Segment Start: Information shown
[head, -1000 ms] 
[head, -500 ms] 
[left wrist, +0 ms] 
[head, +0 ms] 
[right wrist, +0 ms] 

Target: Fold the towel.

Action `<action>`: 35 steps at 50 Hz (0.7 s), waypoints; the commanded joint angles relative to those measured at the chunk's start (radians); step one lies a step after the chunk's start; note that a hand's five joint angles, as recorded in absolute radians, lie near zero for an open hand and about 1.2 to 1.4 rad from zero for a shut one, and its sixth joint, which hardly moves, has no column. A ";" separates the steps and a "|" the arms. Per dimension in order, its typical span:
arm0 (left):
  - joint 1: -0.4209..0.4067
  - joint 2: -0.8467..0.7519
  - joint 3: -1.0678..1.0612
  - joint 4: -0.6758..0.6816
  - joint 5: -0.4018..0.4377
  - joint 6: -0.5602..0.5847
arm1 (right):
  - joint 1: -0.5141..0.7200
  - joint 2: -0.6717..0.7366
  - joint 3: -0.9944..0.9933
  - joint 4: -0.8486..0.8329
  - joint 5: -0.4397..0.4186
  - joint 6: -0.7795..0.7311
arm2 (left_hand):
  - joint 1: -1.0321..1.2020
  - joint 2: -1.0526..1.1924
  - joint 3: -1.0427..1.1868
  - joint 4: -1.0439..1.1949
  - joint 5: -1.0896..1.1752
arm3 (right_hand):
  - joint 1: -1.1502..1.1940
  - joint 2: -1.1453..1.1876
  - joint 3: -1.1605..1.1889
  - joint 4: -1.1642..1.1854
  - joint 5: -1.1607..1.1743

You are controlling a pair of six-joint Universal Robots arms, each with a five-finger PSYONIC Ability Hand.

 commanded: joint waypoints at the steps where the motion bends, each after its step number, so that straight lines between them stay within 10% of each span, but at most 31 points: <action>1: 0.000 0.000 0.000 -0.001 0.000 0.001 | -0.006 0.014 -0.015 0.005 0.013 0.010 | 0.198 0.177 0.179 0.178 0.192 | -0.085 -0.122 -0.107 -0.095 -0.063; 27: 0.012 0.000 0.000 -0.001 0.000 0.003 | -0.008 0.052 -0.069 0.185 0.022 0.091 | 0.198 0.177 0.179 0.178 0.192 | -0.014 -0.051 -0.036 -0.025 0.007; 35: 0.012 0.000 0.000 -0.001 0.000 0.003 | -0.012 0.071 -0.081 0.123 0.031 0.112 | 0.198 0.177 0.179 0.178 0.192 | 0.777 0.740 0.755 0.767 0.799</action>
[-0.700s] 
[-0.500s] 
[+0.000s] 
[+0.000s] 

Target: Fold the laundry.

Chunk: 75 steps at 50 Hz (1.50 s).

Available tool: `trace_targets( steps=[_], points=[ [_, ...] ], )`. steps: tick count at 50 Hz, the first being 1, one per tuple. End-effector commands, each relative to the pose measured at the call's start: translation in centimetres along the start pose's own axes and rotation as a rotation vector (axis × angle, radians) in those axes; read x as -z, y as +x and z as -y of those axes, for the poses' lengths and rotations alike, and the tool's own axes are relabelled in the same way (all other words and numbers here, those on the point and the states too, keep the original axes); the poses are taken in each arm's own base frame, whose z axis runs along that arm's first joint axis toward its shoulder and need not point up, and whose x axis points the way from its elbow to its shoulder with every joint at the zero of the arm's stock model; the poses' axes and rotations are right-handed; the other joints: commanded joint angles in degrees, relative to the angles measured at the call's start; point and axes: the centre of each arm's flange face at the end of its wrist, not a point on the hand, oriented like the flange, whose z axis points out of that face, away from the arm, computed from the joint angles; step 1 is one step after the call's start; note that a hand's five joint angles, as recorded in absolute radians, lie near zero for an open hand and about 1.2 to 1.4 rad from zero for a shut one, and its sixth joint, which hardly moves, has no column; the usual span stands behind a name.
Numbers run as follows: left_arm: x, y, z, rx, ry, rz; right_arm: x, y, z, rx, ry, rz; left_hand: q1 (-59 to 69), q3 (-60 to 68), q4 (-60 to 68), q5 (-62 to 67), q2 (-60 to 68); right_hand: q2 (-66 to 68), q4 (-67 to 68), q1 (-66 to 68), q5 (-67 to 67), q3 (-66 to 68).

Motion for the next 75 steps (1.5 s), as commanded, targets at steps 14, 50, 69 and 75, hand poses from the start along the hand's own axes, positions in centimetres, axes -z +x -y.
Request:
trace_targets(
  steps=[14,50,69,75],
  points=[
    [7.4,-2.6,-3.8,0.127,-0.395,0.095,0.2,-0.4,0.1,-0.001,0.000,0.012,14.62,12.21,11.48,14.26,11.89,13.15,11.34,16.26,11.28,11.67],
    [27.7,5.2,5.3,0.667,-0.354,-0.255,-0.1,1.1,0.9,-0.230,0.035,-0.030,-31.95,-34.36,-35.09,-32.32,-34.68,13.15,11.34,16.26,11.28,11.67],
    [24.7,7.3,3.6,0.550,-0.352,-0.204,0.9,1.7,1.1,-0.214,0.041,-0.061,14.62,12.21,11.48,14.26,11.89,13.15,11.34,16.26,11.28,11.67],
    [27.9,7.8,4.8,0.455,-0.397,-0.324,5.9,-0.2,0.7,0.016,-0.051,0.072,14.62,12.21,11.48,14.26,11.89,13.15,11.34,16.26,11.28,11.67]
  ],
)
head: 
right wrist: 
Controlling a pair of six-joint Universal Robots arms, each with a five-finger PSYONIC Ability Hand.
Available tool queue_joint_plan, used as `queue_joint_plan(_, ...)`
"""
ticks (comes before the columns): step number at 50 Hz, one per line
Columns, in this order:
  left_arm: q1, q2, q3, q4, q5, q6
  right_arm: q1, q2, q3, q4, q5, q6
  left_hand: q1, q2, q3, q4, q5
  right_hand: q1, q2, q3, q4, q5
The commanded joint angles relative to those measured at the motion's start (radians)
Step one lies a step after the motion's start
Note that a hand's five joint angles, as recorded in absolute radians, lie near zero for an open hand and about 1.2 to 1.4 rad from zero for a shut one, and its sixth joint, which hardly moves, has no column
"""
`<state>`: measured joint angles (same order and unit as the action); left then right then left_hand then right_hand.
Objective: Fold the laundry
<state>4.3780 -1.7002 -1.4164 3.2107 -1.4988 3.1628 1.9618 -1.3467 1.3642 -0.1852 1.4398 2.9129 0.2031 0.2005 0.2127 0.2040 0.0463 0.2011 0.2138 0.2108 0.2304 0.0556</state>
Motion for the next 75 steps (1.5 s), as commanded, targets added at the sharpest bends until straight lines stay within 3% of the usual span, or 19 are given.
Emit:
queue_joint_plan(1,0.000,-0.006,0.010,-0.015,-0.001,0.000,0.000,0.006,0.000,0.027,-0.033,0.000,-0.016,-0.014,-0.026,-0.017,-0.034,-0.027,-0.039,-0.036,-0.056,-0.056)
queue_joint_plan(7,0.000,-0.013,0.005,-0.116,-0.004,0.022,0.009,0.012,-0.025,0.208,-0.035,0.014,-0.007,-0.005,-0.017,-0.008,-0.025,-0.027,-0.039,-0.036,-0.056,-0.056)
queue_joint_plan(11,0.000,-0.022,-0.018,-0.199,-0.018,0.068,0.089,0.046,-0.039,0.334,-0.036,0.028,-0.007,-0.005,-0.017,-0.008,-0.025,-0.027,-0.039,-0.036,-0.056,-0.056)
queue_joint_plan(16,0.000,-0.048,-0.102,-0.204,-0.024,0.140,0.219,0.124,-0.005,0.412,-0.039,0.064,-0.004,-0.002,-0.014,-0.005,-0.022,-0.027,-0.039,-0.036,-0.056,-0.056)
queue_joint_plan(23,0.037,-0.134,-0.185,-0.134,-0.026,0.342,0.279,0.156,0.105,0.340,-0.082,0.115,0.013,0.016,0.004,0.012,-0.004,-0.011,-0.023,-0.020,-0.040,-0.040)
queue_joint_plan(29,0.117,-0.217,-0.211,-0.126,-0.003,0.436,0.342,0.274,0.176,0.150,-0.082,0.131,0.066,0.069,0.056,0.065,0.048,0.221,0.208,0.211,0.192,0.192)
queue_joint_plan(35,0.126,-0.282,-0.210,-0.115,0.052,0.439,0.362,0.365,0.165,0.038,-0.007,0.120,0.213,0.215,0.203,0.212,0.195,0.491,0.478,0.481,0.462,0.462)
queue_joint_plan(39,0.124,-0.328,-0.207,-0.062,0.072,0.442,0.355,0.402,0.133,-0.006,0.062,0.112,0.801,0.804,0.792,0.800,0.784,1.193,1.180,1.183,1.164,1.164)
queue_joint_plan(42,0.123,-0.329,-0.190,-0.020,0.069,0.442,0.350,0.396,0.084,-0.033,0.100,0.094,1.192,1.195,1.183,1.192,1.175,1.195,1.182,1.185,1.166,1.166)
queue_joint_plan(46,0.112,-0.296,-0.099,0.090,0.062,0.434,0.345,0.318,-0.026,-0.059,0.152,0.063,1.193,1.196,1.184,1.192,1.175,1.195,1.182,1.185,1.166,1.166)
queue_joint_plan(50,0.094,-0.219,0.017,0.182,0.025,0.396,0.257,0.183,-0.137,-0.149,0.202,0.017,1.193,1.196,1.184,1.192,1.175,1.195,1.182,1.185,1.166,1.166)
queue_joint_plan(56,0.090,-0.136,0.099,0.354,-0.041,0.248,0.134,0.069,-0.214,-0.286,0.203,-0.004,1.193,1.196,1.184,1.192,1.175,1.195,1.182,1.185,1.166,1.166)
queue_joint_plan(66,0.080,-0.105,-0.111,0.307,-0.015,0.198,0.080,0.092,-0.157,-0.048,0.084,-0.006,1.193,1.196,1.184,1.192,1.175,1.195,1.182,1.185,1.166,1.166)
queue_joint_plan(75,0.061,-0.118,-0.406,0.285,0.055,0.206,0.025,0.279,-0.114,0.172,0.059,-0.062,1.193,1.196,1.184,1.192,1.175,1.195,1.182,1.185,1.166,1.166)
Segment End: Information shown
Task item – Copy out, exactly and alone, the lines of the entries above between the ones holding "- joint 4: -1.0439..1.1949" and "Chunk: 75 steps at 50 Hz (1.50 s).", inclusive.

Exercise solution –
  - joint 4: -1.0439..1.1949
  - joint 5: -1.0896..1.1752
arm3 (right_hand):
  - joint 1: -1.1502..1.1940
  - joint 2: -1.1453..1.1876
  - joint 3: -1.1605..1.1889
  - joint 4: -1.1642..1.1854
  - joint 5: -1.1607..1.1743

You are controlling a pair of six-joint Universal Robots arms, each with a five-finger PSYONIC Ability Hand.

 commanded: joint waypoints at the steps where the motion bends, each after its step number, so that straight lines between them stay within 10% of each span, but at most 31 points: <action>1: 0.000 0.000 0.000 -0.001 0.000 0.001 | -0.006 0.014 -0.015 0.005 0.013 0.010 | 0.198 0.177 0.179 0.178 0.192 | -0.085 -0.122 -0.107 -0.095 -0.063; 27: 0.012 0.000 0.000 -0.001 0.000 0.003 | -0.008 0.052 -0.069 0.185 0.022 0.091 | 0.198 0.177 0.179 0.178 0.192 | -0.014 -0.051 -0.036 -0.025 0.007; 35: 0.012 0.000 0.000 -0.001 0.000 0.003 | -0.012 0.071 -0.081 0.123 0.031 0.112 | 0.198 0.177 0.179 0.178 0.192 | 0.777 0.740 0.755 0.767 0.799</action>
[-0.700s] 
[-0.500s] 
[+0.000s] 
[+0.000s] 

Target: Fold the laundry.

Chunk: 75 steps at 50 Hz (1.50 s).

What was requested is fully covered by this answer.